Jargon is wonderful when it applies to one’s own profession, but it is not so enduring when it applies to someone else’s. I am surrounded in my family by medical professionals and engineers. So, one can only imagine the conversations around my house flying over the head of a financial planner. However, my industry has its own jargon as that can cause confusion for clients of financial services. In this blog, I will shed some light on a very important word that gets used quite often but still remains shrouded in mystery for some: fiduciary.
What is a fiduciary?
Investopedia defines a fiduciary as: “A person or organization that acts on behalf of another person or persons, putting their clients' interest ahead of their own, with a duty to preserve good faith and trust. Being a fiduciary thus requires being bound both legally and ethically to act in the other's best interests.”
Therefore, the term fiduciary can be applied to many different kinds of relationships: board members and shareholders, trustee and beneficiary, legal guardian and child, executors and legatees, but the one we’ll be focusing on is financial advisor and client.
What is a fiduciary financial advisor?
True fiduciary financial advisors are designated “Registered Investment Advisors (RIAs)” by the Securities and Exchange Commission (SEC) and are regulated by state and federal agencies. They are legally and ethically bound to do what’s best for you. Plus, they must buy and sell investments based on what they believe will be the right choice for your unique circumstances, taking into consideration both efficacy and expense. They are required to avoid or mitigate potential conflicts of interest to the greatest degree possible. However, not all financial advisors are also fiduciaries, and that causes a lot of confusion.

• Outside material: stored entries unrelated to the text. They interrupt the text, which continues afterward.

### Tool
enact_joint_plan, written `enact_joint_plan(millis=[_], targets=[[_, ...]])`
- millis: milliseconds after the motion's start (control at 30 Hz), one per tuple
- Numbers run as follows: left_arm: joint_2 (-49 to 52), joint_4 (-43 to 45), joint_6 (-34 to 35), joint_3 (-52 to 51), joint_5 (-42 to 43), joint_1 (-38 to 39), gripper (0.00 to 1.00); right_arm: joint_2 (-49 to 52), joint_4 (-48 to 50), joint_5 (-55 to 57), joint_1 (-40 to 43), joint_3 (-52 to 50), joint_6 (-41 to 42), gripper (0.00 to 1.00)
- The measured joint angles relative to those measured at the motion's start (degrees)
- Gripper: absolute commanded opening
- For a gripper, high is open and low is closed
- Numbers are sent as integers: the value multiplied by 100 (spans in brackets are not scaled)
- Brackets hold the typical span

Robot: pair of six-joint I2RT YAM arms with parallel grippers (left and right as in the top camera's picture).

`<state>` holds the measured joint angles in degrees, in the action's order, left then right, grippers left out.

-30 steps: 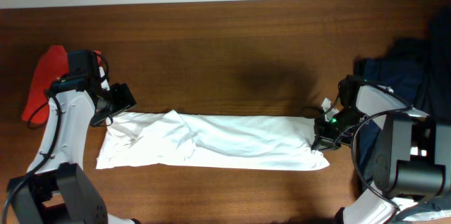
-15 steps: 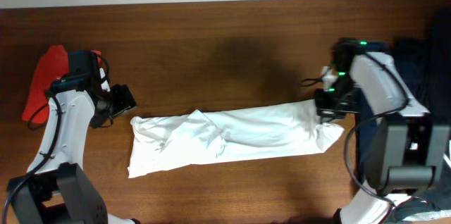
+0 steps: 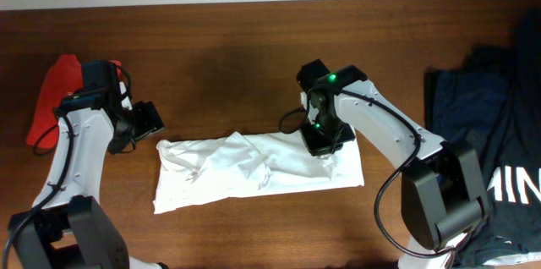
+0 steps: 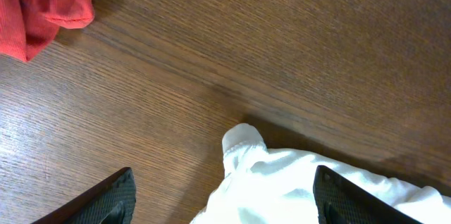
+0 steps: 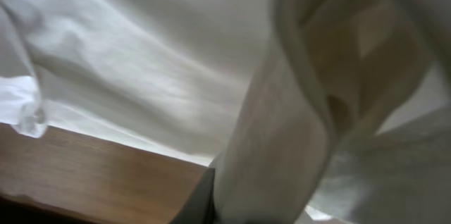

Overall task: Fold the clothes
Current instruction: 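Fold the strip's right end leftward over the middle with the right gripper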

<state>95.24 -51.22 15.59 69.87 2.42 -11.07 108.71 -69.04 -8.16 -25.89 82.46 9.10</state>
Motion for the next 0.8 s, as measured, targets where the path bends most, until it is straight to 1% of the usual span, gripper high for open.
enact_joint_plan(millis=[300,400,467,533,600,633,800], targets=[[0,-2,0,0,-2,0,80,2,229,-400,-317,0,20,9],[0,-2,0,0,-2,0,80,2,295,-466,-433,0,22,10],[0,-2,0,0,0,0,80,2,396,-555,-498,0,24,15],[0,-2,0,0,-2,0,80,2,472,-638,-557,0,37,25],[0,0,0,0,-2,0,80,2,509,-688,-610,0,70,27],[0,-2,0,0,-2,0,80,2,505,-708,-625,0,81,35],[0,0,0,0,0,0,81,2,503,-846,-625,0,101,36]])
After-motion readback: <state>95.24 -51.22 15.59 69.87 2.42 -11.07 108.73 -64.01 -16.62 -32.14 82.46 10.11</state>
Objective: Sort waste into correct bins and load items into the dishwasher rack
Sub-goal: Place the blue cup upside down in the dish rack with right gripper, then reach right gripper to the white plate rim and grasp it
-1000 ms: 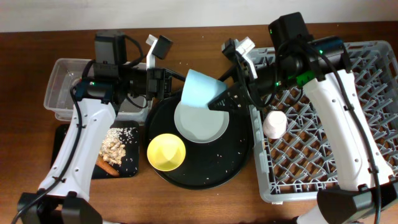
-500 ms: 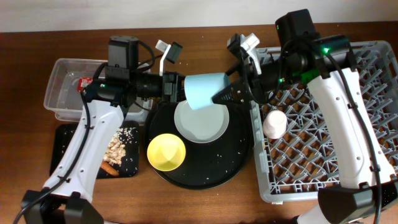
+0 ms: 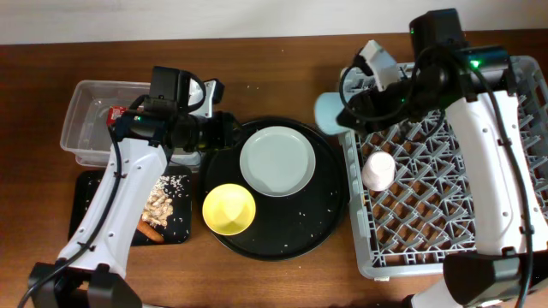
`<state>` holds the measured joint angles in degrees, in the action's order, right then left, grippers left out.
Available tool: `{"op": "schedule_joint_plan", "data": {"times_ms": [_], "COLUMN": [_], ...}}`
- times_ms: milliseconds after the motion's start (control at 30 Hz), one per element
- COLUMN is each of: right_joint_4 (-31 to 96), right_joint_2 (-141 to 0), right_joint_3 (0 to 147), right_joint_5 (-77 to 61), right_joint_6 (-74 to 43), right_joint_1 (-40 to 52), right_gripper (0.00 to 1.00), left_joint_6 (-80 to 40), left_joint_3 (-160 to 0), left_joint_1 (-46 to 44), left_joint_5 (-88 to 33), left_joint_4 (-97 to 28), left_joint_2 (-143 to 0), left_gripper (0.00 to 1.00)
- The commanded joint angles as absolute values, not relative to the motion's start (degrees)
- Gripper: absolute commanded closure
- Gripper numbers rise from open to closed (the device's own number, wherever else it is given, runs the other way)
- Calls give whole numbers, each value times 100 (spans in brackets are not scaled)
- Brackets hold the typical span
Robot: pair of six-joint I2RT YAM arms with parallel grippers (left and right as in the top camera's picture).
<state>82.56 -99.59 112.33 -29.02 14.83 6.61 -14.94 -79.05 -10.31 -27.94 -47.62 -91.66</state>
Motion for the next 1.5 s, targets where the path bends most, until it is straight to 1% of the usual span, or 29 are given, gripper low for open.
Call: {"op": "schedule_joint_plan", "data": {"times_ms": [0,67,200,267,533,1133,1200,1233,1300,1400,1433,1467], "right_joint_4": [8232,8128,7841,7828,7791,7649,7688,7690,7690,7690,7699,7787], "right_joint_2": [-10005,-10167,-10551,-10836,-11476,-11491,-11491,-11491,-11491,-11491,-11491,-11489], "right_joint_3": [11303,11172,10949,10949,10949,10814,10814,10814,10814,10814,10816,10818], "right_joint_5": [-993,-676,-543,-73,95,117,115,115,113,113,106,-25], "right_joint_6": [565,504,499,242,222,224,226,224,222,132,97,95], "right_joint_1": [633,633,624,624,622,624,624,624,624,624,624,624], "right_gripper": [46,46,46,46,46,45,21,17,14,13,13,13], "left_joint_6": [-1444,-1444,-1444,-1446,-1444,-1444,-1444,-1444,-1444,-1444,-1441,-1441], "left_joint_3": [-7876,-7867,-7867,-7867,-7867,-7867,-7867,-7867,-7867,-7867,-7867,-7870], "left_joint_1": [-1002,-1011,-1011,-1011,-1011,-1011,-1011,-1011,-1011,-1011,-1011,-1004], "left_joint_5": [-2383,-2263,-2263,-2263,-2263,-2261,-2237,-2196,-2110,-2112,-2115,-2119], "left_joint_4": [-4834,-4871,-4873,-4871,-4871,-4869,-4869,-4869,-4869,-4871,-4875,-5076], "left_joint_2": [-9192,-9192,-9192,-9192,-9192,-9192,-9192,-9192,-9192,-9192,-9190,-9115], "left_gripper": [58,58,58,58,58,58,58,58,58,58,60,69]}}
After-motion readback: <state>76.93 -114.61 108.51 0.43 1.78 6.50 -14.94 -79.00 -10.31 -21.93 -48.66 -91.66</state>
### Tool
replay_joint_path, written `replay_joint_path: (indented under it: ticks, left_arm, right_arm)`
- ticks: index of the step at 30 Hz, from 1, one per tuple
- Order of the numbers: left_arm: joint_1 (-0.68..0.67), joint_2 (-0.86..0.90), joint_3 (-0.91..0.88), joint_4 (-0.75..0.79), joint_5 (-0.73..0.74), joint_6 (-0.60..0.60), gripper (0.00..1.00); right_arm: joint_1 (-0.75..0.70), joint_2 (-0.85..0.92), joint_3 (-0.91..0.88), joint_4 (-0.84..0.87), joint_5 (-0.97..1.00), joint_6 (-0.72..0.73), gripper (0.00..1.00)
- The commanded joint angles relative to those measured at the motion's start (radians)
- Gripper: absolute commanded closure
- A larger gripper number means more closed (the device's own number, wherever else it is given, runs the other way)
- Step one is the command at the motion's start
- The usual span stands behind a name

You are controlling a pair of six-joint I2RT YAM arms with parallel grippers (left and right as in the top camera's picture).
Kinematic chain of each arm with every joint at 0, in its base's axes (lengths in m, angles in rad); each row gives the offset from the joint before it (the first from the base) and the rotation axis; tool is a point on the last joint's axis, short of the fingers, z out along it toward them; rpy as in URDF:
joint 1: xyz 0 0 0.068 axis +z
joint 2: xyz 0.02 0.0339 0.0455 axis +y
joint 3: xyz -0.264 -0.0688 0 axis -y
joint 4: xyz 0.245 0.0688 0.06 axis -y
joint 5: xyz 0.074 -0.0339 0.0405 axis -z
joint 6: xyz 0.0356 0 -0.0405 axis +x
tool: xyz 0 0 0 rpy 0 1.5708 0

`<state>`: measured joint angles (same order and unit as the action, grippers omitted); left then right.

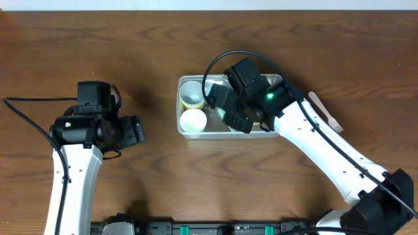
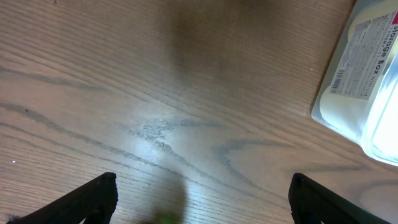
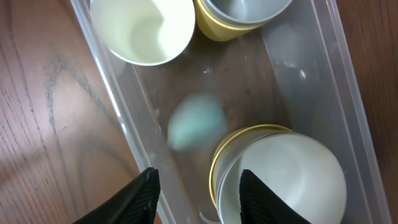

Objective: Pack container
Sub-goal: 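Carry the light blue spoon into the container and release it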

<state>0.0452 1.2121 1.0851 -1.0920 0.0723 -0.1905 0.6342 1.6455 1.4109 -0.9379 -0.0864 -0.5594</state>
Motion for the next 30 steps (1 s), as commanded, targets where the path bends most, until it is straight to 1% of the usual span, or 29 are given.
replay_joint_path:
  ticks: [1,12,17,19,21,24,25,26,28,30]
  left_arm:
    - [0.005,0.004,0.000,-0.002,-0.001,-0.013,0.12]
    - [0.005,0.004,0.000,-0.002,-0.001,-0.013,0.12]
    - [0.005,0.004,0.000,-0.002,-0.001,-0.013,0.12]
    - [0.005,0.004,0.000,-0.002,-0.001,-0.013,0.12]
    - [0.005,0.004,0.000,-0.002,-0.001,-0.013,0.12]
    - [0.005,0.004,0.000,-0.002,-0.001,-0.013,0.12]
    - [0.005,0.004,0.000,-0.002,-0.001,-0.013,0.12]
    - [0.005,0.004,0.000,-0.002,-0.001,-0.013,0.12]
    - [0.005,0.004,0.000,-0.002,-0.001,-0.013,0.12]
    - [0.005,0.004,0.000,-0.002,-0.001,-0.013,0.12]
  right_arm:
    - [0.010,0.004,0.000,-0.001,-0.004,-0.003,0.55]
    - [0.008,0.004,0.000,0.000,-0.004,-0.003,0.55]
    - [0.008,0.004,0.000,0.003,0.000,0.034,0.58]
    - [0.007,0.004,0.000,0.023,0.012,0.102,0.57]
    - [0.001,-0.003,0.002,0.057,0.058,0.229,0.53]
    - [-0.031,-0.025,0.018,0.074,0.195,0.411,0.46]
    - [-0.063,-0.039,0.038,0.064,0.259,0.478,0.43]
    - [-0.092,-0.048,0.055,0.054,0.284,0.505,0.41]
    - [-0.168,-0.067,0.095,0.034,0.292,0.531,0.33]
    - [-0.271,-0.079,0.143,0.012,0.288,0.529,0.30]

Which financial advisors are NOT fiduciaries?
Unlike RIAs, broker-dealers (B-Ds) get to govern themselves through the Financial Industry Regulatory Authority (FINRA). Their employees (Registered Representatives) are held to the “best interest” standard, which permits greater leeway when it comes to conflicts of interest, so long as they are disclosed in the fine print. They don’t have to make the most economical investment options available and may keep them off their platforms altogether. The “best interest” standard does require them to have a reasonable belief that an investment, transaction or frequency of transactions is suitable for a client. However, the language in the requirement is far more vague than the fiduciary standard, which makes it a whole lot easier for them to recommend an annuity or other product or strategy that is highly profitable to the brokerage firm. The SEC has tried to find ways to apply a true fiduciary standard to B-Ds, but the unavoidable conflict of interest (making profit at the client’s expense) is the very heart of their business model.
In a nutshell, the fiduciary standard discourages an advisor from being paid for their recommendations by anyone but the client. On the contrary, the“best interest” standard permits the B-D and/or its employees to earn commissions and various fees from third parties based upon those recommendations. So, even if the B-D’s client relationship representative is salaried, the B-D itself can control which investments are available to best serve its own interest. It can lend client securities out and collect fees for itself for doing so and it can exclude mutual funds and ETFs that are not profitable enough for itself. Plus, it can sell its own mutual funds and ETFs and earn management fees from them. That being said, B-Ds are not evil geniuses. They serve a purpose by making securities available to both the general public and to clients of professional RIAs. The difference may be most profound in the motivation, or lack thereof, to minimize client expenses. Registered fiduciary financial advisors benefit in no way from their clients experiencing higher expenses, however B-Ds do.